Face mask sewing pattern
- face mask pattern
- thin waterproof fabric for the outer layer (use an umbrella)
- thin cotton fabric for the inner layer
- lightweight interfacing for the inner layer
- thin flexible wire (I used garden twist ties)
- fabric scissors
- craft scissors or pliers
- quilting clips
- sewing machine
- pressing iron
- serger (optional)
- tool for pushing corners
- for the filter – these air conditioning filters or these vacuum cleaners bags.
- adhesive tape to apply to the top, bottom and sides of the mask.
- Cut the outer fabric, the inner fabric and the interfacing as per your pattern size.
Make the layers
- Get the outer fabric piece and create the 3 pleats by matching the colored marks and pressing the folds down. For example, match mark A with second mark A, press the pleat down with your fingers and clip in place with a quilting clip. Repeat for all marks on one side then repeat the steps for the other side.
- Bring the outer piece to your sewing machine and sew down the sides with 1/4″ allowance.
- Press the pleats with your pressing iron on a low setting so the waterproof fabric doesn’t melt.
- Grab the inner fabric and interface it then repeat the steps for the pleats highlighted above.
Insert the wire
- Hem both the outer and inner fabric along the top by double folding the fabric in 1/4″ and sewing as close to the edge of the hem as possible.
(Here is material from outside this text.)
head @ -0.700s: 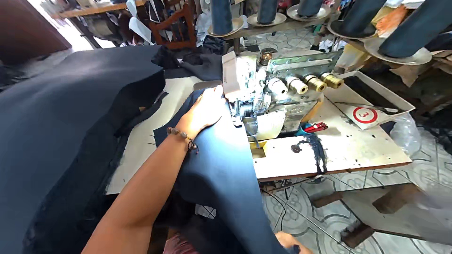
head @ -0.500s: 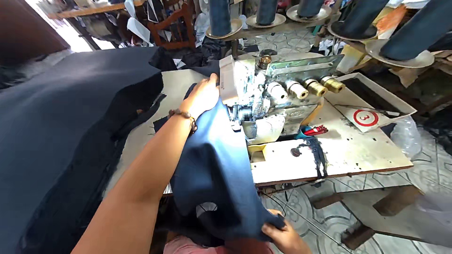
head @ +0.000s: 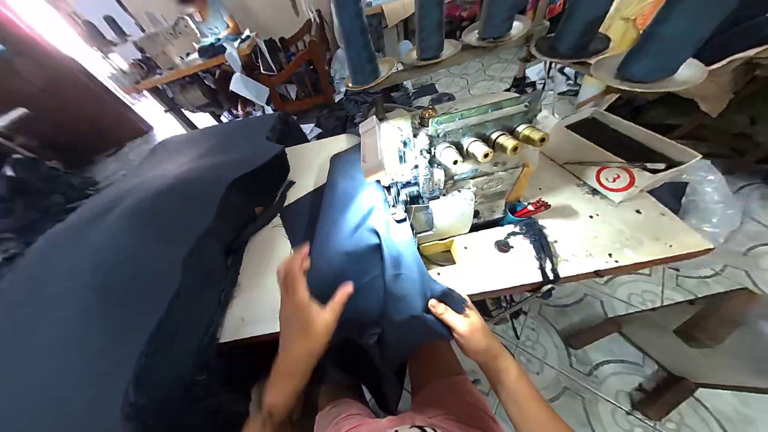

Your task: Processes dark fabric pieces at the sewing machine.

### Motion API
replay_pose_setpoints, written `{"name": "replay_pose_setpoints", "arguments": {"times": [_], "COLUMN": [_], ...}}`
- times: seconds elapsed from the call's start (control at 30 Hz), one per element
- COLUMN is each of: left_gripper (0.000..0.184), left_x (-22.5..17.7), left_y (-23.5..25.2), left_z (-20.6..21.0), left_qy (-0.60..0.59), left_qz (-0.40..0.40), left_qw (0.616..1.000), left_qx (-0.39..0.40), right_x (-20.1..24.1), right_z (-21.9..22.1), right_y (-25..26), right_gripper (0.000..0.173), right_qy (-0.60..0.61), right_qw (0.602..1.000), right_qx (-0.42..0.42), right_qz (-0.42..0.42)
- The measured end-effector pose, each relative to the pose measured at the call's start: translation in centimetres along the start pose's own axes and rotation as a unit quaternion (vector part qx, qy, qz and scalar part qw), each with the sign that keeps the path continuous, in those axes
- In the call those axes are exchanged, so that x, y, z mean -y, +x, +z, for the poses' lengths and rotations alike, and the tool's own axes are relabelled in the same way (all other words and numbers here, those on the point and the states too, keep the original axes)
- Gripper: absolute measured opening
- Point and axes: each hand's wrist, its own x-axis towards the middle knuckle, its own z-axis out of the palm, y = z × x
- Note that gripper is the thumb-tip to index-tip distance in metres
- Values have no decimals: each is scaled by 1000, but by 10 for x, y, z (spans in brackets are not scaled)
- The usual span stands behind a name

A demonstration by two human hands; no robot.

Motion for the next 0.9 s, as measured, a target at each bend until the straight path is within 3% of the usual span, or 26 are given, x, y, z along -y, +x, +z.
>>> {"name": "replay_pose_setpoints", "arguments": {"times": [0.07, 0.13, 0.2, 0.27, 0.3, 0.37, 0.4, 0.43, 0.53, 0.67, 0.77, 0.9], "left_gripper": [75, 67, 85, 98, 85, 28, 24, 33, 49, 34, 38, 39], "left_x": [15, 22, 42, 62, 66, 60, 59, 60, 67, 49, 43, 31], "left_y": [-87, -147, -167, -153, -139, -116, -110, -111, -129, -113, -56, 71], "left_z": [-2, 8, 25, 44, 53, 70, 75, 75, 40, -46, -100, -138], "left_qy": [-32, -99, -167, -210, -236, -257, -261, -262, -244, -95, 44, 152], "left_qz": [-95, -222, -318, -356, -374, -441, -468, -478, -429, -301, -180, -120], "left_qw": [995, 970, 931, 906, 893, 855, 836, 824, 841, 939, 980, 981], "left_qx": [-22, 8, 60, 88, 88, 93, 116, 155, 223, 136, 67, 24], "right_x": [4, 8, 10, 10, 11, 15, 17, 20, 29, 33, 30, 29], "right_z": [0, -2, -3, -3, -3, -2, -3, -6, -22, -25, -2, 42], "right_y": [3, 6, 8, 9, 10, 9, 8, 7, 8, 15, 27, 48], "right_gripper": [17, 16, 15, 14, 14, 14, 14, 14, 15, 12, 15, 22], "right_qy": [-7, -11, -16, -16, -13, -12, -14, -23, -75, -46, 83, 222], "right_qw": [1000, 1000, 999, 999, 999, 999, 999, 999, 992, 986, 986, 967], "right_qx": [3, 11, 24, 32, 32, 28, 29, 37, 101, 139, 92, 25], "right_qz": [12, 23, 29, 26, 26, 36, 37, 32, 18, 74, 108, 119]}}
- Grab the wire and measure a piece that is about 1/2″ smaller than the top of the outer layer. Cut and insert the wire in the hem casing of the outer layer.
Cut the elastics
- Measure the elastics. You will need two pieces of elastic, one longer that will hold the top of the mask and one shorter for the bottom of the mask. The top elastic will go around your head through the back so measure starting from one cheek bone to the other, going around the back of your head, then cut the elastic a little shorter than that measurement. For the bottom elastic, this one will go around your neck so measure starting from one angle of your jaw to the other, going through the back of your head, then cut the elastic a little shorter than that measurement. Make sure your entire head fits through this second elastic. You don’t want the elastics too loose but also not too tight as you need to fit your head through the gaps but also need the elastics to hold the mask tight on your face.
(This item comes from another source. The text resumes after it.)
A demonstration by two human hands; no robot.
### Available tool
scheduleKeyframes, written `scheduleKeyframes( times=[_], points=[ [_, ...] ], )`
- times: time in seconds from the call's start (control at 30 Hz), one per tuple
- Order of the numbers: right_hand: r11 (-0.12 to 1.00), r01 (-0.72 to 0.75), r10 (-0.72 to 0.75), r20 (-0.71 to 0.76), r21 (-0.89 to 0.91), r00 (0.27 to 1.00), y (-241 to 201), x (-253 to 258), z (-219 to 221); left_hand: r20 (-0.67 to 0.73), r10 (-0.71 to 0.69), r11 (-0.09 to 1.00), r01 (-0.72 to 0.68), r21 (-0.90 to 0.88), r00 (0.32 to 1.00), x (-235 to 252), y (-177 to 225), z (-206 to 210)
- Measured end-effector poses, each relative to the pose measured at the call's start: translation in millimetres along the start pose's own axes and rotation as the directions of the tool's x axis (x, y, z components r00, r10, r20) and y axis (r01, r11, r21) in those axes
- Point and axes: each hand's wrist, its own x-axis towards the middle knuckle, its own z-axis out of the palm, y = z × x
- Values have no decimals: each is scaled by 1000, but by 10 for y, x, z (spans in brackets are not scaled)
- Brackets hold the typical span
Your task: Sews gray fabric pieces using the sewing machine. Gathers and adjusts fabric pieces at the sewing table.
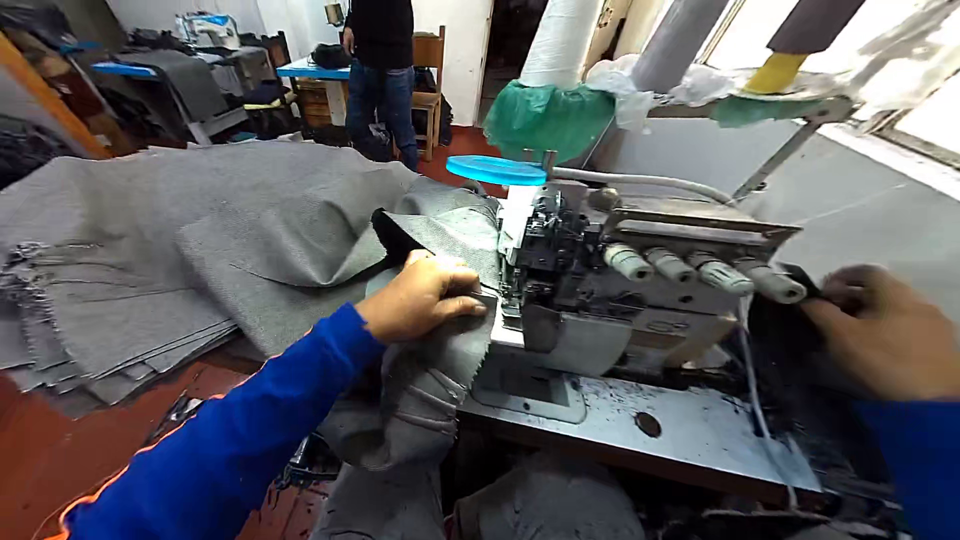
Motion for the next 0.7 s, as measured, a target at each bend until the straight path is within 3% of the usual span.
scheduleKeyframes(
  times=[0.07,0.17,0.37,0.6,0.67,0.7],
  points=[
    [983,93,-73,-128,159,989,-353,-530,-125,-22,106,988,-108,-112,994,19,25,-69],
    [889,139,-71,-169,435,983,-1181,-1267,-49,-83,212,950,-225,-218,974,-14,274,-84],
    [572,205,-83,-192,794,978,-2373,-1699,1026,-248,245,937,-295,-189,937,-125,651,6],
    [150,106,-109,-90,983,990,-2783,-1778,1245,-305,4,934,-112,-339,952,-294,524,-118],
    [82,92,-58,-87,992,994,-2794,-1789,1256,-299,-18,923,-99,-373,954,-304,526,-111],
    [101,103,-58,-97,990,994,-2768,-1799,1266,-297,-22,920,-97,-379,955,-293,529,-101]
  ],
)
Assemble the pieces together
- Place the outer layer wrong side up and top with the inner layer right side up.
- Sandwich the ends of the top and bottom elastics between the sides of the fabrics.
- Clip with quilting clips and sew down the sides and the bottom with a seam allowance that is a little over 1/4″, pivoting at corners.
- Serge the raw edges or do a zig zag stitch (or pick your favorite way of finishing seams from this tutorial)
Finish the mask
- Turn the fabrics right side out and push the corners out with a blunt tool.
- Edge stitch along the bottom seam.
- Give the mask a last press then you can add an extra layer of tissue paper between the outer and inner layer. This is optional and if you think your mask is thick enough and provides enough protection you can skip this step and sew the 2 layers together along the top too, keeping the wire away from the sewing machine needle.
Note on the filter
As mentioned above it came to my attention that some hospitals recommend using a 0.3 micron filter in our masks. Such as these air conditioning filters or these vacuum cleaners bags. They also recommended us using adhesive tape to the top, the bottom and the sides of the mask, on the inside, to ensure better contact of the mask with our faces.